If mannitol fails to reduce ICP, 23.4% hypertonic saline 30 mL bolus is the next option

Techically they are equivalent from an evidence-based perspective at this time, but mannitol is usually used first.

Question 37

If a patient is critically ill and immobilized, extra dietary protein may manifest as. . .

Answer 37

. . . positive nitrogen balance with excess nitrogenous waste and uremia.

If they don’t need the protein, don’t give it to them.

Question 38

Post-SAH risk windows

Answer 38

Rebleed window (aneurysmal): 6h-72h

Vasospasm window: 3d - 21d (peak 3d - 7d)

Question 39

Hoover’s sign

Answer 39

For a suspected functional neurologic disorder

Ask the patient to try and raise the affected extremity. If the disorder os organic, the contralateral limb will subtly drop. If the disorder is functional, it will not.

Question 40

If cerebral edema is suspected, what are the target ventilator settings and respiratory markers?

Answer 40

30-35 mmHg pCO2

Avoid PEEP (can raise ICP)

Propofol for sedation (mildly reduces ICP)

Question 41

Primary goals in treating a patient with intracranial hypertension

Answer 41

1. Aggressive euvolemia
2. Maintain adequate CPP
3. Avoid hypoxia

Question 42

When should you treat intracranial hypertension?

Answer 42

Once the ICP is above 20-25 cm water

Question 43

Indications for ventriculostomy

Answer 43

• Acute symptomatic hydrocephalus
• Adjunct management for ventriculoperitoneal shunts
• Need for intracranial pressure monitoring

Question 44

Indications for intracranial pressure monitoring

Answer 44

1. CT confirmed intracranial hemorrhage
2. GCS of 8 or less
3. Receiving sedation

All three must be met.

Question 45

Meningitis or SAH is suspected. What is the next best step?

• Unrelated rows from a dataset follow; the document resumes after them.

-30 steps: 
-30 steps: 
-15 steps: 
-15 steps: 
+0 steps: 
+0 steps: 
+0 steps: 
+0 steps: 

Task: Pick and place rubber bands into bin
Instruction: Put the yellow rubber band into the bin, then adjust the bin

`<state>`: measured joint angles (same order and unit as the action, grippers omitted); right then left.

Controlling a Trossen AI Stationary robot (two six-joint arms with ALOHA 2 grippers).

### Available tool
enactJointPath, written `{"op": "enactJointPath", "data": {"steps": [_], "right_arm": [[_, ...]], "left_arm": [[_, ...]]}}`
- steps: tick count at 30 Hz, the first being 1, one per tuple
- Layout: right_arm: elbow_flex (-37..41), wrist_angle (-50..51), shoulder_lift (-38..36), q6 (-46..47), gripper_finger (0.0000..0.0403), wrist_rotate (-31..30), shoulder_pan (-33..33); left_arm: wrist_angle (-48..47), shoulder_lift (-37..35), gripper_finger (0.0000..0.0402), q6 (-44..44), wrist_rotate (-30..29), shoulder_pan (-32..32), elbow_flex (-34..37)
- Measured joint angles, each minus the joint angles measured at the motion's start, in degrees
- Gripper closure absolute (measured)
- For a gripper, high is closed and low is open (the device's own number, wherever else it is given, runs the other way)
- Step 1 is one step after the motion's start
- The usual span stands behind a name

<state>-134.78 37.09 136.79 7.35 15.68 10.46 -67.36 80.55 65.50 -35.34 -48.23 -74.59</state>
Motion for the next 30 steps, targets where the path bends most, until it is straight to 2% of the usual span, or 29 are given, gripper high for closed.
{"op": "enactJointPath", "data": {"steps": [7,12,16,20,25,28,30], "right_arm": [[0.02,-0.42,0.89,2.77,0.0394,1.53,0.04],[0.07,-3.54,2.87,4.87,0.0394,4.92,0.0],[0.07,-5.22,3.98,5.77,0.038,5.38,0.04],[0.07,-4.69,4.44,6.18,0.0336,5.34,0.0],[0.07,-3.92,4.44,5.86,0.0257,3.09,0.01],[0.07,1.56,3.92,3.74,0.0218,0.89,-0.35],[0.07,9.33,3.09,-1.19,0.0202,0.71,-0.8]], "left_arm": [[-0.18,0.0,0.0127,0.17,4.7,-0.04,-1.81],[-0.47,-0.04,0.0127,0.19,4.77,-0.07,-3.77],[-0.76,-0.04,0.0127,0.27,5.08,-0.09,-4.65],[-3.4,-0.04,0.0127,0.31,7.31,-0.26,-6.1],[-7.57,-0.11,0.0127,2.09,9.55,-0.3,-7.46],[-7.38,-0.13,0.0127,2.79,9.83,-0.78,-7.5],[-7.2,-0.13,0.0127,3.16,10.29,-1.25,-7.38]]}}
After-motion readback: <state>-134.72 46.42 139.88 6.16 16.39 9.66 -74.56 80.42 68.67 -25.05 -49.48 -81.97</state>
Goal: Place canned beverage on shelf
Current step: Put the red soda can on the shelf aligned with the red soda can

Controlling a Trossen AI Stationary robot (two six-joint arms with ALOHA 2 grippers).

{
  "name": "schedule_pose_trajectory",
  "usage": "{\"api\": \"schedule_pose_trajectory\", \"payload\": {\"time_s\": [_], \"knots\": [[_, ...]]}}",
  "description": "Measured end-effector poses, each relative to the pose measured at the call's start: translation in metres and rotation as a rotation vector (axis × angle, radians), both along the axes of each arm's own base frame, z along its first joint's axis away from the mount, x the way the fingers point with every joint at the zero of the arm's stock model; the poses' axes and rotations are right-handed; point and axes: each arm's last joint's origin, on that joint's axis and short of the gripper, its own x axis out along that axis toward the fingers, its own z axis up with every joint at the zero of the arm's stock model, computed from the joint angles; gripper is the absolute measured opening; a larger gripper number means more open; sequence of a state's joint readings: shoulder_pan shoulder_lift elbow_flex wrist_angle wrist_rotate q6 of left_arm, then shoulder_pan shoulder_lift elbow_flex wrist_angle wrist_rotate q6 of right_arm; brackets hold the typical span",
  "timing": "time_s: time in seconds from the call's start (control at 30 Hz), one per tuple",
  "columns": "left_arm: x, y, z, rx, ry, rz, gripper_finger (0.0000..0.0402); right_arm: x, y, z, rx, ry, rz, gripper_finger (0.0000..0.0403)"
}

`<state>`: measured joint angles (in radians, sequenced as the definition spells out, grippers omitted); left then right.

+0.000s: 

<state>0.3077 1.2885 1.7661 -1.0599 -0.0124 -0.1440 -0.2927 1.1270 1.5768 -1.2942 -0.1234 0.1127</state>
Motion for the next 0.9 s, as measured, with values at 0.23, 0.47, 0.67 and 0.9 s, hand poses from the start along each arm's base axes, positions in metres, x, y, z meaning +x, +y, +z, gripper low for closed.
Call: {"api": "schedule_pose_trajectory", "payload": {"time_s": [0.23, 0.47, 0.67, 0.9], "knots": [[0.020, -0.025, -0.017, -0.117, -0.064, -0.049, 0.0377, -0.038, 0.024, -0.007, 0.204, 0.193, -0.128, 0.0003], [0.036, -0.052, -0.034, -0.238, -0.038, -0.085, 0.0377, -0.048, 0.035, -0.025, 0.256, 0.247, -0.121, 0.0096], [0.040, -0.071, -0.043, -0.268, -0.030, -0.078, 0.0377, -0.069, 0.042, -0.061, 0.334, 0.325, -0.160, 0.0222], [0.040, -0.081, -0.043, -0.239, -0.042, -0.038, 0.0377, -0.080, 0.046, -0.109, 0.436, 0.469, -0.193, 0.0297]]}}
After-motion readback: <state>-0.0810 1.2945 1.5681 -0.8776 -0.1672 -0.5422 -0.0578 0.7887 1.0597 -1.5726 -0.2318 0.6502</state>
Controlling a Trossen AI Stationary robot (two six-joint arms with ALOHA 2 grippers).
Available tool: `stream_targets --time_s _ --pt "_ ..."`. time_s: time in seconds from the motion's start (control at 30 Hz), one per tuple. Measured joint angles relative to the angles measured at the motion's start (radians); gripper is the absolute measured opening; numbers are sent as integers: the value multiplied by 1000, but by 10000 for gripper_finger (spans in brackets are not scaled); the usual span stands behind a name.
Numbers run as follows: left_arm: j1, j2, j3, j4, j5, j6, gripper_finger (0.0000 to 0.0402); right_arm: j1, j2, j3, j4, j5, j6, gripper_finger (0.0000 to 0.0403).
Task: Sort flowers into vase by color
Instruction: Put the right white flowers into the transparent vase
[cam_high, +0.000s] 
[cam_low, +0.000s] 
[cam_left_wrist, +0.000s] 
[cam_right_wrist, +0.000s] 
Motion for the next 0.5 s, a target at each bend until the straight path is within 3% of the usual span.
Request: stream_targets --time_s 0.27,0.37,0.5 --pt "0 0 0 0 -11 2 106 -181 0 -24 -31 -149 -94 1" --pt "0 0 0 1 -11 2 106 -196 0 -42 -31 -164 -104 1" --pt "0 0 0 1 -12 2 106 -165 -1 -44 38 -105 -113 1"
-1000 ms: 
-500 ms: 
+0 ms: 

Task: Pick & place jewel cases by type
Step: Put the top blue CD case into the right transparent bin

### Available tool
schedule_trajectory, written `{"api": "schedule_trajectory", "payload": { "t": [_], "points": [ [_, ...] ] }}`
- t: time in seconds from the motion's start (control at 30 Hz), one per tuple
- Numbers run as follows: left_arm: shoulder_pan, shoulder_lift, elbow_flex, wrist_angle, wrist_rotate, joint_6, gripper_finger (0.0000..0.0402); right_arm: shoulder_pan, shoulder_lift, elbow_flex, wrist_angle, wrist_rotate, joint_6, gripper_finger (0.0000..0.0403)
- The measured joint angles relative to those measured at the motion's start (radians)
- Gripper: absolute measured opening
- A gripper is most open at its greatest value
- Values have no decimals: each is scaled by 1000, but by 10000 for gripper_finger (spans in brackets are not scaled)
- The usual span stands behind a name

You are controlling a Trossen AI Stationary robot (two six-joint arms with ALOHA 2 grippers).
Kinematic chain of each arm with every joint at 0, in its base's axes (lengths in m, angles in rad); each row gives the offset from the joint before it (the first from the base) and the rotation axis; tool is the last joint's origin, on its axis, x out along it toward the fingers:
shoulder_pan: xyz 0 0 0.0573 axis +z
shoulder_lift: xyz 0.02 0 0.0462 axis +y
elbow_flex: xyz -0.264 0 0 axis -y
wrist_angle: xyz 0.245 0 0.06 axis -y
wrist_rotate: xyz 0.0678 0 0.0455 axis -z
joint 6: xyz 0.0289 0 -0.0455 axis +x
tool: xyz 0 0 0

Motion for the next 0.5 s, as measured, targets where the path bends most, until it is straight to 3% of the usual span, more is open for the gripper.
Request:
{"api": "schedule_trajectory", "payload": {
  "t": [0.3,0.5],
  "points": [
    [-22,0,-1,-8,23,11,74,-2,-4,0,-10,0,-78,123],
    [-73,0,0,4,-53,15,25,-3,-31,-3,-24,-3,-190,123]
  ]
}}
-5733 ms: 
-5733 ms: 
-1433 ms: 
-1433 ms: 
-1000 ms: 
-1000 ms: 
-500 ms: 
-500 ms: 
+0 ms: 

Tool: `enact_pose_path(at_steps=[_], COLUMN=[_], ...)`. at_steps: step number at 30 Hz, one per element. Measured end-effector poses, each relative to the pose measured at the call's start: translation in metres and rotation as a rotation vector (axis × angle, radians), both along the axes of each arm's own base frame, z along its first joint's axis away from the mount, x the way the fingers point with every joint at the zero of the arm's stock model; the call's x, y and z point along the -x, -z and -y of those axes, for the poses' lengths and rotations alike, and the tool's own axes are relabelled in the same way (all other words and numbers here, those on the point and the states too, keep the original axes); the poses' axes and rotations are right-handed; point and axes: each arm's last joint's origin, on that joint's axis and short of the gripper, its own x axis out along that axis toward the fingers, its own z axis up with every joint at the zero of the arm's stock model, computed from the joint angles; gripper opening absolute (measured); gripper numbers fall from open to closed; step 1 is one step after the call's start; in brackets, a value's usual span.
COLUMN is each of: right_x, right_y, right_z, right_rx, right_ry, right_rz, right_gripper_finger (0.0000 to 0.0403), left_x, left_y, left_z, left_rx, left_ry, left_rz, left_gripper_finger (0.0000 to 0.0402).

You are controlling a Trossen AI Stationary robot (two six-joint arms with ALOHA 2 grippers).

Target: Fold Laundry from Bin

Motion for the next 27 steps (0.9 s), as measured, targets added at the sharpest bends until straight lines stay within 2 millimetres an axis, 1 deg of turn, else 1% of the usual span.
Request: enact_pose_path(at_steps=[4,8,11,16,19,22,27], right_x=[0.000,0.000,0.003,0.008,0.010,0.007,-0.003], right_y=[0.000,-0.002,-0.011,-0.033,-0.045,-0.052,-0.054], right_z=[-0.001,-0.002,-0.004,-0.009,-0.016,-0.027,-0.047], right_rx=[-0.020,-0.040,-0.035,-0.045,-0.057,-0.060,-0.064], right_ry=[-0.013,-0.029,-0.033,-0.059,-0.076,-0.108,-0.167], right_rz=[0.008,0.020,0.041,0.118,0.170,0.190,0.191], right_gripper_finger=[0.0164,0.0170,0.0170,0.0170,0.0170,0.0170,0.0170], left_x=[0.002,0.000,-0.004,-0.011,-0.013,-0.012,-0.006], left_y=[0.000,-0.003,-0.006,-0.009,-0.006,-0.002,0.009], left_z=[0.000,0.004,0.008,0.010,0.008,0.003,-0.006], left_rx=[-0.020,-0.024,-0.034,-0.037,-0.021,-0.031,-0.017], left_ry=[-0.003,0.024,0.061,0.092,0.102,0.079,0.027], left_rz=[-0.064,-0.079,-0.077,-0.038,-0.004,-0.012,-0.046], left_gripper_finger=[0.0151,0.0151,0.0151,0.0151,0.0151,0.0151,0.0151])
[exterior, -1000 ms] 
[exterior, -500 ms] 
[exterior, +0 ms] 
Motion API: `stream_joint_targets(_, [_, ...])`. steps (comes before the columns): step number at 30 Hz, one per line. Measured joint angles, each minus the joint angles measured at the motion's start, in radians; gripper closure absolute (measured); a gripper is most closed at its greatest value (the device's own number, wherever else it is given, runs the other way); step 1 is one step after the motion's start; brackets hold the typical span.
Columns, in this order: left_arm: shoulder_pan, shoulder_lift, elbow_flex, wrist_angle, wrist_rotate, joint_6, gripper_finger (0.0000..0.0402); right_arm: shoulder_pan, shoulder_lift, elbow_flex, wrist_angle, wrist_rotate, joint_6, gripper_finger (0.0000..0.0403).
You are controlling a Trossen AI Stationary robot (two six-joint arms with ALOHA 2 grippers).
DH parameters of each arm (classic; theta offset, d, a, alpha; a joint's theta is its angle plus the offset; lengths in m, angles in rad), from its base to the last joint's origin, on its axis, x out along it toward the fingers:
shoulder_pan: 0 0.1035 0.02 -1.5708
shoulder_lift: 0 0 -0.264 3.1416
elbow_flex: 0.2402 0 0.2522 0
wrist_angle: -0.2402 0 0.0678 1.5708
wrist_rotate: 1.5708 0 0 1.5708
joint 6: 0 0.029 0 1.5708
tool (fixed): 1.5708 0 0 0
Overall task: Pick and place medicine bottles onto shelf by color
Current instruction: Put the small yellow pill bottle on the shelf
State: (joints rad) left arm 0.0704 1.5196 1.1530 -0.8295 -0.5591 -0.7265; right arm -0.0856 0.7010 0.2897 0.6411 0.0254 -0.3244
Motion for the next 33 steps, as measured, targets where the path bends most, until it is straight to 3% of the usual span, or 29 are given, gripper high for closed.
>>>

If this does not yield results, what is the next best step after that?

Answer 45

The next best step is non-con CT to assess the intracranial anatomy and for hemorrhage. This is also to rule out obvious space-occupying lesions.

If this fails to yield an etiology, lumbar puncture is the next best step.

Question 46

Permissive hypertension goal

Answer 46

SBP < 180

Used in the setting of stroke and some other vascular brain injuries. Maintains perfusion without allowing pressure to be so high as to enable hemorrhagic conversion.